You are viewing a plain text version of this content. The canonical link for it is here.
Posted to issues@spark.apache.org by "Mridul Muralidharan (JIRA)" <ji...@apache.org> on 2015/06/10 22:33:00 UTC

[jira] [Commented] (SPARK-8297) Scheduler backend is not notified in case node fails in YARN

    [ https://issues.apache.org/jira/browse/SPARK-8297?page=com.atlassian.jira.plugin.system.issuetabpanels:comment-tabpanel&focusedCommentId=14581038#comment-14581038 ] 

Mridul Muralidharan commented on SPARK-8297:
--------------------------------------------

Spark on mesos handles this situation by calling removeExecutor() on the scheduler backend - yarn module does not.
I have this fixed locally, but unfortunately, I do not have the bandwidth to shepherd a patch.

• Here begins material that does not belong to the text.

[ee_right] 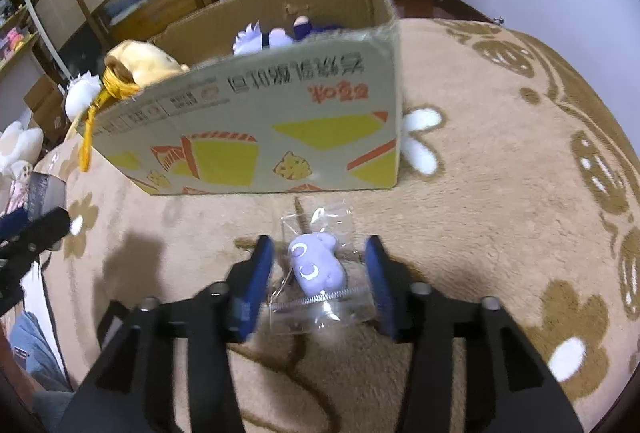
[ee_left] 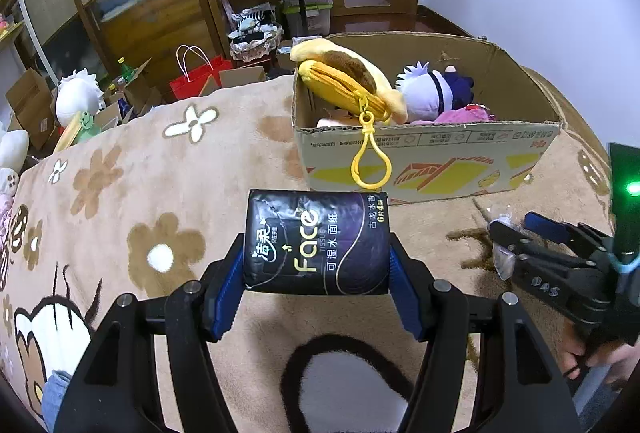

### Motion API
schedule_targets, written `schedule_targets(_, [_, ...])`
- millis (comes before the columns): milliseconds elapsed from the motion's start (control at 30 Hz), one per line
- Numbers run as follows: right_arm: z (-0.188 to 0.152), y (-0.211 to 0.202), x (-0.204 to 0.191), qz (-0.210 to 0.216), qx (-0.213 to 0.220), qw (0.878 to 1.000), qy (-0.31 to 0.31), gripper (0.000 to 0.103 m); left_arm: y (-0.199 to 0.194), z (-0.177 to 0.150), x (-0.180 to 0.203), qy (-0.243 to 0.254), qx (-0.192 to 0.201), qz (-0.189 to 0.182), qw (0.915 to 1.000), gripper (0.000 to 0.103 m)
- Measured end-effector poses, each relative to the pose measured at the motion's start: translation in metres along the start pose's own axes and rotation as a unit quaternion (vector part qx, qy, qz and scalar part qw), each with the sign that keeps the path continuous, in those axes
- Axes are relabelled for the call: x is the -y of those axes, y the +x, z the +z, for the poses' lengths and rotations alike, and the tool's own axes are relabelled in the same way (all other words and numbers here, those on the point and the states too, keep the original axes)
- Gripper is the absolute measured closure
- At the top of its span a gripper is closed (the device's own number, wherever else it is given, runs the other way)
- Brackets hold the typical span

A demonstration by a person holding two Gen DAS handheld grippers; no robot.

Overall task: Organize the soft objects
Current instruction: 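Close the left gripper on the tissue pack while the right grasps the bagged lavender toy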

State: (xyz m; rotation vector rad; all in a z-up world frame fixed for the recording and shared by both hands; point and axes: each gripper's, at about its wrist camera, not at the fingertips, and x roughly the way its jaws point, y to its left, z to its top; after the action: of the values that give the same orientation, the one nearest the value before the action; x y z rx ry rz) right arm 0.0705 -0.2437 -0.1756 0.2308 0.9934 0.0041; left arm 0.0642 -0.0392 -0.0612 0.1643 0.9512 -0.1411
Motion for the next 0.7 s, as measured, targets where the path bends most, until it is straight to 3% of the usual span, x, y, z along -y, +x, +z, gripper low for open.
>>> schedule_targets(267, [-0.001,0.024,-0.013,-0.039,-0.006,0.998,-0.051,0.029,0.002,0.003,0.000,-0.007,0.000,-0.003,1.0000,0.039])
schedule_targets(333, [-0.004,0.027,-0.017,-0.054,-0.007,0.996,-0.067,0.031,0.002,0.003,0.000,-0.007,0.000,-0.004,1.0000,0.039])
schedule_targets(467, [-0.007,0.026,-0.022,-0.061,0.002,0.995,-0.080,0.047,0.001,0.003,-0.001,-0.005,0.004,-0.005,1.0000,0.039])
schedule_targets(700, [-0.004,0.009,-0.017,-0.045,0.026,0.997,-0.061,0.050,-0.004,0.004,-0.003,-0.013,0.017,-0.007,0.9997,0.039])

The fix is simple - replicate something similar to what is done in CoarseMesosSchedulerBackend.slaveLost().
Essentially :
a) maintain a mapping from container-id to executor-id in YarnAllocator (consistent with and inverse of executorIdToContainer)
b) propagate the scheduler backend to YarnAllocator when YarnClusterScheduler.postCommitHook is called, 
c) In processCompletedContainers, if the container is not in releasedContainers, invoke backend.removeExecutor(executorId, msg) to notify backend that the executor has not exit'ed gracefully/expectedly.
d) Remove mapping from containerIdToExecutorId and executorIdToContainer in processCompletedContainers (The latter also fixes a memory leak in YarnAllocator btw).


In case no one is picking this one up, I can fix it later in 1.5 release cycle.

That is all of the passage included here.